NUEVA YORK — Momentos después de ser esposado en un McDonald’s de Pensilvania, Luigi Mangione fue vinculado al asesinato del consejero delegado de UnitedHealthcare, Brian Thompson, luego de que la policía hallara un cargador de pistola envuelto en ropa interior dentro de su mochila.
El hallazgo fue relatado en una audiencia en la que Mangione intenta impedir que las autoridades usen como evidencia la revista, una pistola de 9 mm y un cuaderno encontrados durante el registro. Según el testimonio de la agente Christy Wasser, de la policía de Altoona, estos elementos se descubrieron mientras cumplía con el protocolo de revisar pertenencias para descartar objetos peligrosos.
Mangione, de 27 años, se ha declarado inocente de los cargos estatales y federales de asesinato. Durante la audiencia, observó los videos de cámara corporal y tomó notas, mientras sus abogados argumentaban que el registro de la mochila fue ilegal, pues no se contaba con una orden judicial. Posteriormente, un juez emitió una orden para legalizar la revisión y permitir que las pruebas fueran entregadas a las autoridades de Nueva York.
Los fiscales señalaron que la pistola encontrada coincide con el arma usada en el crimen y que el cuaderno contenía escritos de desprecio hacia las aseguradoras de salud, además de ideas sobre matar a un ejecutivo. En su defensa, los abogados pidieron excluir esta evidencia y denunciaron que los fiscales emplean calificativos prejuiciados como “ejecución” y “manifiesto”.
Thompson, de 50 años, fue asesinado el 4 de diciembre de 2024, cuando se dirigía a una conferencia de inversores en Manhattan. Cámaras de seguridad grabaron a un agresor enmascarado disparándole por la espalda. Las municiones halladas en la escena tenían escritas las palabras “delay”, “deny” y “depose”, en alusión a la frase usada para criticar a las aseguradoras que rechazan reclamaciones.
Mangione fue detenido cinco días después, a unas 230 millas de Manhattan, tras una llamada al 911 que alertó sobre un cliente sospechoso en el restaurante.
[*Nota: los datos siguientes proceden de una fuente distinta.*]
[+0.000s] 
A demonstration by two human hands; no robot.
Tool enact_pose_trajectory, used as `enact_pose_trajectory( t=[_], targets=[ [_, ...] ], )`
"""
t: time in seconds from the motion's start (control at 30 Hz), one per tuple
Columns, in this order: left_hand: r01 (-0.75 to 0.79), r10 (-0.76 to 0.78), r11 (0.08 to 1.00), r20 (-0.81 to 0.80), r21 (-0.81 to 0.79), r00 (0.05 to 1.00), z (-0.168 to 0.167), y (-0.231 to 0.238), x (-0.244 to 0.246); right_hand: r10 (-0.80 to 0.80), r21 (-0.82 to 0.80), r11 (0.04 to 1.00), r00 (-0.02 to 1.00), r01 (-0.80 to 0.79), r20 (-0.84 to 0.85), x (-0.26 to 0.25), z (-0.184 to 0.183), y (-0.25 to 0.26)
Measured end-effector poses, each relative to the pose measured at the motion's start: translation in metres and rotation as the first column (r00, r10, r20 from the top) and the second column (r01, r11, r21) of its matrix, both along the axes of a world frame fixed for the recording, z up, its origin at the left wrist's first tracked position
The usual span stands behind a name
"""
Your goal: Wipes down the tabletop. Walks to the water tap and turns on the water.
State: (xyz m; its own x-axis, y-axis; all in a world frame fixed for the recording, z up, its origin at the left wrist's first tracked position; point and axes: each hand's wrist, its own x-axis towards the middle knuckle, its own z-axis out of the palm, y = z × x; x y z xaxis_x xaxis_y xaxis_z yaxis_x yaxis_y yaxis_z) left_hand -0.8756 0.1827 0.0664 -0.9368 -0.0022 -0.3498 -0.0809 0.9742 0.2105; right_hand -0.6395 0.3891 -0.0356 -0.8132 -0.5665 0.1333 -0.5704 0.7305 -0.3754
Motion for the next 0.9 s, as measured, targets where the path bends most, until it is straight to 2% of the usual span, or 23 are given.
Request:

Según declaró Wasser, había visto en televisión imágenes del presunto atacante antes de llegar al lugar. Durante el arresto, el sospechoso presentó una identificación falsa, nombre que coincidía con el utilizado por el pistolero en un hostal de Manhattan días previos al tiroteo.
En el registro inicial se hallaron objetos comunes, como comida, un pasaporte, un teléfono y un chip de computadora. Fue al desenvolver la ropa interior que apareció el cargador, lo que confirmó las sospechas de los agentes y llevó al descubrimiento posterior del arma, un silenciador y el cuaderno que hoy son pieza clave del caso.